Business Context
Databricks marketing wants a reliable customer segmentation framework for 420K accounts and leads across self-serve, commercial, and enterprise motions. The output will be used to personalize campaigns in Databricks Lakehouse Monitoring dashboards and improve conversion from marketing-qualified lead to pipeline.
Dataset
You are given an account-level dataset built in Delta Lake from 18 months of CRM, product usage, campaign engagement, and firmographic history.

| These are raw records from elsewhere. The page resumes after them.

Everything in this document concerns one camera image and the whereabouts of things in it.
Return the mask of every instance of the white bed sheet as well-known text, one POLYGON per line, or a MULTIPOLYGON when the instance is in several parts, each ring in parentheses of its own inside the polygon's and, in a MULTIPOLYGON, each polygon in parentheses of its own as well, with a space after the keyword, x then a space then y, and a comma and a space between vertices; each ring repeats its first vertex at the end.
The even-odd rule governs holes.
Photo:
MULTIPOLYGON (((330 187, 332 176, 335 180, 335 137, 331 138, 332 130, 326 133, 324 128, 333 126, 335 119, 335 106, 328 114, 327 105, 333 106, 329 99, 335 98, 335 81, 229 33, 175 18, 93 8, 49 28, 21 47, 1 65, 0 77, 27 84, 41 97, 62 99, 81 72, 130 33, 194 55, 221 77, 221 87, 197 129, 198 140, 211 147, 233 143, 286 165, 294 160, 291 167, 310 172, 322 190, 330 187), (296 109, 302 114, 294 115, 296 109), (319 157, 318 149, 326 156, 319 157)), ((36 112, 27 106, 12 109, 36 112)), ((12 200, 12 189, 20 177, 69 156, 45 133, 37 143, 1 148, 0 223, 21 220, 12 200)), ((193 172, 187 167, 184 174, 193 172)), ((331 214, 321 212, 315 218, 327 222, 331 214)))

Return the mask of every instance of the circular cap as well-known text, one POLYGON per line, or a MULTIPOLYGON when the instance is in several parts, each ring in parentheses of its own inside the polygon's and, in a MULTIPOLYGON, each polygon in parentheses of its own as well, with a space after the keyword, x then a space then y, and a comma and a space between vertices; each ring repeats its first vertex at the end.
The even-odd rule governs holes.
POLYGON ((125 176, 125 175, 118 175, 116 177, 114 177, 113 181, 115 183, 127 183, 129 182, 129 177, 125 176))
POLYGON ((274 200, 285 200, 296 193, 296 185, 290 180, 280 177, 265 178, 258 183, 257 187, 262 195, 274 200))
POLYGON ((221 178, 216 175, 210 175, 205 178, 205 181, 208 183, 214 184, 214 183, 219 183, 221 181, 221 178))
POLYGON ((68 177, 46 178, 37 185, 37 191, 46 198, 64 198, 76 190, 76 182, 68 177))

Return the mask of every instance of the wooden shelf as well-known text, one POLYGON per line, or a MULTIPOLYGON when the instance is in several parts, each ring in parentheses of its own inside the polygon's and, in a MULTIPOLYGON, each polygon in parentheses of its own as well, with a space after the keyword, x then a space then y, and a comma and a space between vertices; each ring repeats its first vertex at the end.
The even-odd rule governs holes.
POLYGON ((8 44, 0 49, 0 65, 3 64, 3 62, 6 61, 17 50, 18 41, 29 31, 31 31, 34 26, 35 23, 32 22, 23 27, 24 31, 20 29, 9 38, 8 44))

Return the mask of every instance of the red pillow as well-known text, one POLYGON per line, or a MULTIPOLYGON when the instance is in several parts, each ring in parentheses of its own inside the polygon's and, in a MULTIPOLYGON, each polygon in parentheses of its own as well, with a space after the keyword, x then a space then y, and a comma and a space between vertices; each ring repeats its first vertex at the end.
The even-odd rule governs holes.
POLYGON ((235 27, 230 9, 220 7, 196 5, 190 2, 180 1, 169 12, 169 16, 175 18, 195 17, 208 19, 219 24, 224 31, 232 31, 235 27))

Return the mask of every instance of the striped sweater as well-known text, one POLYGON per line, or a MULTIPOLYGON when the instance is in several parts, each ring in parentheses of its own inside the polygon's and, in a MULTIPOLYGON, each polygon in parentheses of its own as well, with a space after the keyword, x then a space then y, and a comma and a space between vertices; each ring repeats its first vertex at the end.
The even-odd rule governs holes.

| Feature Group | Count | Examples |
|---|
| Firmographic | 12 | industry, employee_band, region, cloud_provider, funding_stage |
| Marketing engagement | 14 | email_open_rate_90d, webinar_attendance_count, content_downloads_30d, paid_media_clicks_30d |
| Product usage | 16 | workspace_creations_30d, notebook_runs_30d, sql_queries_30d, active_users_30d |
| Sales / lifecycle | 9 | lead_source, opportunity_stage, days_since_last_touch, account_age_days |
| Financial / account value | 7 | estimated_arr, contract_value, expansion_flag, renewal_in_90d |
- Rows: 420K accounts, 58 features
- Target for downstream validation: Binary — converted to qualified pipeline within 60 days
- Missing data: 18% missing in product usage for non-trial accounts, 11% missing in firmographics, 6% missing in engagement metrics
- Data quality issues: right-skewed spend and usage variables, high-cardinality categorical fields, and correlated activity metrics
Success Criteria
A strong solution should produce segments that are both analytically coherent and operationally useful:
- Stable clusters across monthly refreshes
- Clear business interpretation for campaign strategy
- Downstream lift over current rule-based segmentation on pipeline conversion
- A reproducible workflow in Databricks that can score new accounts weekly
Constraints
- Marketing stakeholders need interpretable segments, not black-box embeddings only
- Weekly batch scoring must finish in under 20 minutes on Databricks
- Segment definitions should be refreshable monthly without manual relabeling
Deliverables
- Build an end-to-end segmentation pipeline, including preprocessing and clustering.
- Select the number of segments using quantitative and business criteria.
- Evaluate segment quality and stability, then validate usefulness against 60-day pipeline conversion.
- Propose how to productionize scoring and monitoring in Databricks.